Despite significant progress made in the field of Natural Language Processing in recent years, multilingual tasks and datasets have not gained enough attention. In contrast to English, many other languages lack reliable benchmarks. In this project, we focus on extracting a rich dataset from Wikipedia in multiple languages, specifically Turkish. This dataset can be used for variety of downstream tasks to fine-tune the pretrained state of the art natural language models. Here, we test the richness of the dataset by performing a category classification task on the summaries scrapped from wikipedia in both English and Turkish.
We use the Python’s wikipediaAPI package to scrape wikipedia in multiple languages.The package offers a function to find the pages and subcategories that belong to a given category. However, given a category there are only limited number of pages on Wikipedia. So, in order to scrape more pages, we performed breadth-first search using queues. We created a queue and initialized with a category such as ‘Education’ or ‘Politics’. Then, while scraping for this category, we push the subcategories found into the queue and we append the datasets with the pages found. We continued this process until we have enough number of pages which we defined in the beginning of the code.
We constructed a translated English and a translated Turkish dataset in which every Turkish article in the original Turkish dataset is translated to english and every english article in the original english dataset is translated to Turkish.

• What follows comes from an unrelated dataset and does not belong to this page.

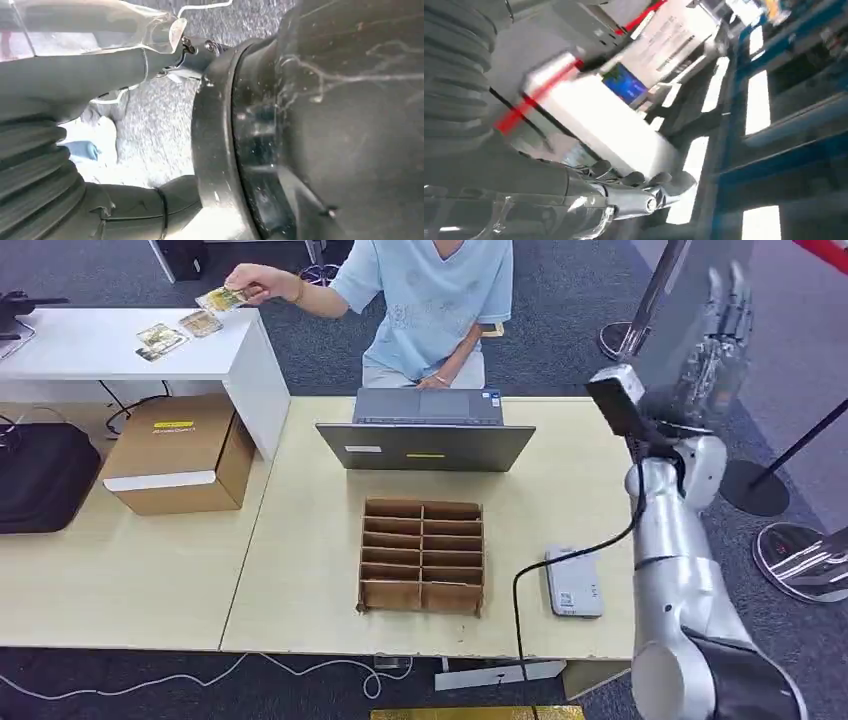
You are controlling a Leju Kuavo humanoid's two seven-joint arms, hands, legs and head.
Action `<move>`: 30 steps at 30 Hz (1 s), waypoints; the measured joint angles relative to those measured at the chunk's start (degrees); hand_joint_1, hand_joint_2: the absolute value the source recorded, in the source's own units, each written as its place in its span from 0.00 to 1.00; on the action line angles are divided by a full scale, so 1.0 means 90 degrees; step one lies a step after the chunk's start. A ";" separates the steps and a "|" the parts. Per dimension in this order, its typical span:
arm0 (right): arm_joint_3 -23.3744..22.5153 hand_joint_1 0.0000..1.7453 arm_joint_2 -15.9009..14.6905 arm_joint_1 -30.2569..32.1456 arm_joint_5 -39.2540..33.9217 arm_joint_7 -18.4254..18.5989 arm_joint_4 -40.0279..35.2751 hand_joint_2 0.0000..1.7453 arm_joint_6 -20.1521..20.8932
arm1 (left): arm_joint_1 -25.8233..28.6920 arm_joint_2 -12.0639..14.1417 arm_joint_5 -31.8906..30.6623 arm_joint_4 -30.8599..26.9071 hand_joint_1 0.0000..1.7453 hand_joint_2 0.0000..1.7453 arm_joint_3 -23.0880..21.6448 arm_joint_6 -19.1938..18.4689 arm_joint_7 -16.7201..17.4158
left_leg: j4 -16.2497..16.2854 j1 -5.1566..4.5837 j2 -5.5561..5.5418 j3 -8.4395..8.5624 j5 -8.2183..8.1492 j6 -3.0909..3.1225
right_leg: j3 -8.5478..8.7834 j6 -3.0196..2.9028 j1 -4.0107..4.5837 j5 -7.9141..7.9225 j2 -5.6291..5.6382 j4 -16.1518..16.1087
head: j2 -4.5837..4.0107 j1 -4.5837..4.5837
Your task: Pass the card to the sensor for recognition and then transmit it.
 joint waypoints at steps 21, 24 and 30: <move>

We used Google Translator API - googletrans to translate the text. This dataset is then used in experiments to evaluate and compare with our dataset.
We used the pre-trained model XLM-RoBERTa, for this task. For the model, we added a classification head and used the AdamW optimizer. The dataset had 7000 data points, of which 80% were used for training, 10% for validation and 10% for testing. Finally, we used accuracy as the metric as it is a balanced dataset.
We have created English and Turkish datasets using the pipeline on the left. In our datasets, we
have 7 categories and 1000 docs in each category. Plots below display some further statistics
about the datasets.

Figure below shows the vocabulary size in each language by subject. It is interesting to observe
that while number of tokes in Turkish dataset is significantly less than English dataset, vocabulary
sizes are comparable. This indicates that our Turkish dataset is qualitatively rich.

Finally, our last figure shows the distribution of the number of references, suggesting that this
dataset could be further utilized in some other downstream tasks such as citation recommendation systems.

Classification results show that original data outperformed the translated data (baseline), validating the richness of proposed dataset.